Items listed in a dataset
<<<<

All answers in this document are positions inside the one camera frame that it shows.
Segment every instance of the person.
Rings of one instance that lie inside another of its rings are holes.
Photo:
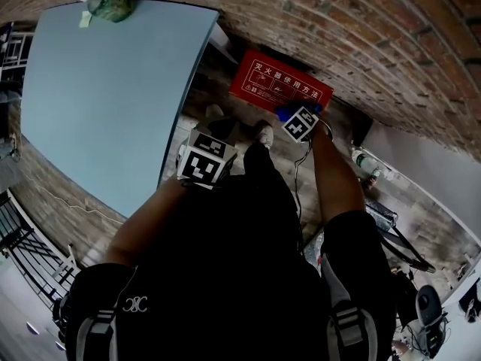
[[[478,278],[474,285],[459,300],[459,308],[464,312],[464,319],[469,323],[475,323],[481,319],[480,287],[481,282],[479,282]]]
[[[311,132],[323,258],[372,316],[369,346],[385,360],[395,331],[389,265],[357,177],[326,133],[322,122]],[[297,208],[270,158],[273,141],[263,126],[245,153],[245,175],[212,190],[171,177],[127,219],[103,263],[84,269],[62,303],[70,361],[329,359],[330,290],[298,249]]]

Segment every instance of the apriltag cube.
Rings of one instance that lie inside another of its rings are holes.
[[[228,174],[237,150],[196,129],[190,132],[187,145],[180,149],[178,179],[191,179],[196,184],[212,189],[212,184]]]
[[[296,143],[301,143],[303,137],[314,128],[318,121],[319,118],[315,114],[312,114],[305,107],[301,107],[283,124],[283,130]]]

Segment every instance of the red brick wall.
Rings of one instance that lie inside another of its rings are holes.
[[[0,0],[0,22],[76,0]],[[172,0],[313,67],[373,118],[481,160],[481,0]]]

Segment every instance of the shoe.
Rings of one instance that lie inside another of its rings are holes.
[[[218,105],[208,105],[205,109],[205,117],[223,117],[224,111]]]
[[[270,150],[272,144],[274,143],[274,130],[272,129],[272,126],[265,120],[261,120],[259,123],[257,123],[256,129],[257,142],[265,145],[266,148]]]

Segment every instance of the white wall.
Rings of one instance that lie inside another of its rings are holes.
[[[29,321],[38,331],[27,330]],[[56,345],[58,329],[11,259],[0,257],[0,352],[5,361],[65,361]]]
[[[481,321],[468,323],[458,304],[444,311],[448,314],[447,341],[434,358],[436,361],[479,361],[481,359]]]
[[[481,165],[465,153],[374,123],[363,147],[420,186],[481,245]]]

>>>>

- What to do
Transcribe, from the records above, the first line and every line after it up to and including the line with "Segment every instance of the white wall."; omit pictures.

- Task response
All answers in this document are positions inside the one camera frame that it shows.
Segment every instance of the person.
Rings of one instance that lie inside another of its rings are holes.
Photo:
[[[478,278],[474,285],[459,300],[459,308],[464,312],[464,319],[469,323],[475,323],[481,319],[480,287],[481,282],[479,282]]]
[[[311,132],[323,258],[372,316],[369,346],[385,360],[395,331],[389,265],[357,177],[326,133],[322,122]],[[297,208],[270,158],[273,141],[263,126],[245,153],[245,175],[212,190],[171,177],[127,219],[103,263],[84,269],[62,303],[70,361],[329,359],[330,290],[298,249]]]

Segment every instance of the apriltag cube.
Rings of one instance that lie inside another of its rings are holes.
[[[228,174],[237,150],[196,129],[190,132],[187,145],[180,149],[178,179],[191,179],[196,184],[212,189],[212,184]]]
[[[296,143],[301,143],[303,137],[314,128],[318,121],[319,118],[315,114],[312,114],[305,107],[301,107],[283,124],[283,130]]]

Segment every instance of the red brick wall.
Rings of one instance that lie inside another of its rings are holes.
[[[0,0],[0,22],[76,0]],[[172,0],[313,67],[373,118],[481,160],[481,0]]]

Segment every instance of the shoe.
Rings of one instance that lie inside another of its rings are holes.
[[[218,105],[208,105],[205,109],[205,117],[223,117],[224,111]]]
[[[270,150],[272,144],[274,143],[274,130],[272,129],[272,126],[265,120],[261,120],[259,123],[257,123],[256,129],[257,142],[265,145],[266,148]]]

Segment every instance of the white wall.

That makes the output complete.